SCGD cell, sample introduction, and ion sampling
The present study employs a compact SCGD cell similar to those described by Doroski et al. 17 and Shekhar et al. 18 In this design (cf. Fig. S1†), a support solution (0.2 M HCl with 6% methanol) was delivered by a Gilson Minipuls 3 peristaltic pump (Middletown, WI) at a rate of 1.70 mL min–1 to a vertically oriented glass capillary (0.38 mm ID, 1.1 mm OD). This solution composition was chosen because it was found to produce higher ion signals for peptides than did more typical SCGD support solutions (e.g. 0.1 M HCl). Sheathing the capillary was a graphite tube of 1.40 mm ID and 4.53 mm OD, tapered to a point, with a contact angle of 15°, nearest the tip of the glass inlet capillary. The graphite tube and capillary were mounted within a polytetrafluoroethylene (PTFE) basin of approximately 20 mL volume. A stainless-steel screw, mounted through the side of the basin, served to electrically ground the graphite tube. Liquid overflow from the tip of the capillary, positioned 3 mm above the top of graphite tube, creates a connection between electrical ground and the incoming liquid cathode. Mounted directly above the glass capillary was a tungsten rod (3.18 mm diameter, 25.42 mm length) which served as the anode for the discharge. The tip closest to the solution-inlet capillary was tapered at a contact angle of 15° to provide a pointed structure that results in a more stable discharge. When a high potential (≥1000 V) is applied to the tungsten rod from a direct-current power supply (Kepco, Flushing, NY, BHK 2000-0.1 MG), electrical breakdown occurs in the ambient air between the rod and the solution. This results in the formation of a plasma that is sustained between the high-voltage anode and grounded solution cathode. To prevent the plasma from devolving into an electrical arc, a 1.25 kΩ ballast resistor is inserted between the high-voltage power supply and anode. Any solution that is not vaporized by the plasma drains into the PTFE basin, from which it is removed through a waste outlet. The discharge was operated in constant-current mode, with currents ranging from 35 to 90 mA. A 5 mm inter-electrode gap (distance between the tungsten rod and grounded solution) was used for all experiments.

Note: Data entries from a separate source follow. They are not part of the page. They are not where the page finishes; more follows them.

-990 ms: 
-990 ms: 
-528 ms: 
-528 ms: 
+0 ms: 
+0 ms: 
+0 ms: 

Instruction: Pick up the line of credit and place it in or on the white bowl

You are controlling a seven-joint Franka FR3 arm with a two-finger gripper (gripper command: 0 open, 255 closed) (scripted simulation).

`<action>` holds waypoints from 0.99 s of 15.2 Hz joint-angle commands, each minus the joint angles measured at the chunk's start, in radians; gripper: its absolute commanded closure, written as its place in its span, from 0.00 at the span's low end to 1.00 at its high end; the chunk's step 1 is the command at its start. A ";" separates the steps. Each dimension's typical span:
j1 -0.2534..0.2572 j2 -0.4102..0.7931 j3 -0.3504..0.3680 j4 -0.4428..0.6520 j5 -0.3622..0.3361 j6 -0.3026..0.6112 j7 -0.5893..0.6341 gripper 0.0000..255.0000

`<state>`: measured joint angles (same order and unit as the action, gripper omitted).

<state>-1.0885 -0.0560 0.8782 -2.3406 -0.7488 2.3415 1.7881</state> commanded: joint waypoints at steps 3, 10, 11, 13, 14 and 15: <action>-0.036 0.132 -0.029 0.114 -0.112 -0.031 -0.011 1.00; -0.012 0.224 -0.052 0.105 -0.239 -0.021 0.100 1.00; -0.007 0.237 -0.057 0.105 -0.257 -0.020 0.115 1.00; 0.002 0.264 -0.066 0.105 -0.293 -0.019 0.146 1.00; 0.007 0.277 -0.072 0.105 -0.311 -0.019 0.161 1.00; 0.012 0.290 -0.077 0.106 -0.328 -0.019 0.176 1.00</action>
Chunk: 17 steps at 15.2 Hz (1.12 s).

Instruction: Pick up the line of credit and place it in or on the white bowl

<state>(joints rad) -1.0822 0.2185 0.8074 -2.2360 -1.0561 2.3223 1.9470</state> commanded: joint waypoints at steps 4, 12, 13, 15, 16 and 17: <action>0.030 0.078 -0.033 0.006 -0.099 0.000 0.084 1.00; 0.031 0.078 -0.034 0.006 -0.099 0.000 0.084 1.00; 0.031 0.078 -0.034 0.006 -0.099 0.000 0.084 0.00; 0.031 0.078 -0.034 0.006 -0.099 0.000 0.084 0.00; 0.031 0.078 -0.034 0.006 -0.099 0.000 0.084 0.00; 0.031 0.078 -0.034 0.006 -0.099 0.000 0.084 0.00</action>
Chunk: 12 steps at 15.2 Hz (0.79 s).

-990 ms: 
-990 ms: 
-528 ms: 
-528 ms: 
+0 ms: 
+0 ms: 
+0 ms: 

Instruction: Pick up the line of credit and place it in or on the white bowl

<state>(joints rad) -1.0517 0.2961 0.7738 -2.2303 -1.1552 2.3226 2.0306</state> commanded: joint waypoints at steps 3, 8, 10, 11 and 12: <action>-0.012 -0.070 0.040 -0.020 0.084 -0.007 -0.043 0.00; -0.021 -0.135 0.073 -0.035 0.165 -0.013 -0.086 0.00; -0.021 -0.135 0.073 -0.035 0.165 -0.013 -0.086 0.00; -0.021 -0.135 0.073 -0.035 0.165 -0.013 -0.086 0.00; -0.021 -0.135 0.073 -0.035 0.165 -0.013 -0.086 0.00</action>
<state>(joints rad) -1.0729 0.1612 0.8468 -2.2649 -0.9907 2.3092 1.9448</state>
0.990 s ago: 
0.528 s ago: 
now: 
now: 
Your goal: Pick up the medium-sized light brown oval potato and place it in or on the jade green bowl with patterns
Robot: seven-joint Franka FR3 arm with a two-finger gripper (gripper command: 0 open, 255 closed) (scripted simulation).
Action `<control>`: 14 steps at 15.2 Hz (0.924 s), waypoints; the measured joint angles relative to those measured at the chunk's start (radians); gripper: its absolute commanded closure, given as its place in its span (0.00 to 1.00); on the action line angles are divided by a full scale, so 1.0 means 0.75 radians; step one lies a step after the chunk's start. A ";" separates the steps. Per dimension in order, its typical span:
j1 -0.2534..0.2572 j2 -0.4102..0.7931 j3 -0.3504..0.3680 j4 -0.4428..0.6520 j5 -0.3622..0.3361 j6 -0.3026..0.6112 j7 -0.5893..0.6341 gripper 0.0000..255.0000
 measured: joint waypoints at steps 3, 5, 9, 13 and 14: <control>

Peptide solutions were introduced into the SCGD via flow injection, as shown in Fig. 1. Here, a carrier stream of 50 μL min–1 deionized water (18.2 MΩ specific resistance) was provided by a syringe pump (Model Fusion 100T, Chemyx, Inc., Stafford, TX) to a Rheodyne 6-port injection valve (Model MXT715-000, Oak Harbor, WA), outfitted with a 5 μL sample loop. Sample solutions exiting the valve passed into a fused-silica capillary (50 μm ID, 150 μm OD). Fed through a T-connector and into the inlet capillary of the SCGD cell, the fused-silica capillary was terminated 1 mm below the surface of the support solution overflow. This nested-capillary arrangement prevents sample injections from mixing with the support flow until the very tip of the SCGD inlet capillary, and thereby reduces void volume and dilution experienced by sample injections.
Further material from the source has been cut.